:: Raw data
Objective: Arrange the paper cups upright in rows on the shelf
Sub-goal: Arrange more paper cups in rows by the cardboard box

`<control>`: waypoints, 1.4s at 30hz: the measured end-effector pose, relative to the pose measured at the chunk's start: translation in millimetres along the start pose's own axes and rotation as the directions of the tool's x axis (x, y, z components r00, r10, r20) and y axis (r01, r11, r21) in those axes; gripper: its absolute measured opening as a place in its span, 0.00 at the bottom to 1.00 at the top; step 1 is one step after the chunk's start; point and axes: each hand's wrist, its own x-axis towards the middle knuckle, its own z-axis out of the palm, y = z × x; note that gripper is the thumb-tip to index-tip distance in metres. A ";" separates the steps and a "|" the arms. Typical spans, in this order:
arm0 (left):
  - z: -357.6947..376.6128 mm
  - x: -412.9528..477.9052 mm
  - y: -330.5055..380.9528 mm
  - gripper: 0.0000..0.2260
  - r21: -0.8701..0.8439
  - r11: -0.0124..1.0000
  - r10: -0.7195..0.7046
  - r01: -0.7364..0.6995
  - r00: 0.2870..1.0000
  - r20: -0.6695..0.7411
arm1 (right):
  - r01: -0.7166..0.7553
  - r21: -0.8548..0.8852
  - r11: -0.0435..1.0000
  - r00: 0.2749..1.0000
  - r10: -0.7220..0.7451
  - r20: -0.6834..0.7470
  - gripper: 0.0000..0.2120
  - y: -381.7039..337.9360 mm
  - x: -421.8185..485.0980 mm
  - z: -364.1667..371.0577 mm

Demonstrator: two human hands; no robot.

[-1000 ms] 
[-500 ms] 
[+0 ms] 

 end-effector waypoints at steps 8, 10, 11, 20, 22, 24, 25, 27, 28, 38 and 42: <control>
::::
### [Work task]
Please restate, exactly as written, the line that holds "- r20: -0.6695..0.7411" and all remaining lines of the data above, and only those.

### [Response to the exercise]
  - r20: -0.6695..0.7411
arm1 (right):
  - r01: -0.7166..0.7553
  - r21: -0.8548..0.8852
  - r11: -0.0435..1.0000
  - r00: 0.2749..1.0000
  - r10: -0.7220..0.7451
  - r20: -0.6834..0.7470
  - gripper: 0.0000..0.2120
  - y: -381.7039..337.9360 mm
  - x: -421.8185..485.0980 mm
  - z: -364.1667..371.0577 mm

Demonstrator: two human hands; no robot.

[-1000 ms] 
[-500 ms] 
[+0 ms] 

 end-effector waypoints at steps 8, 10, 11, 20, 22, 24, 25, 27, 28, 38 and 42: <control>

This output has come to an end.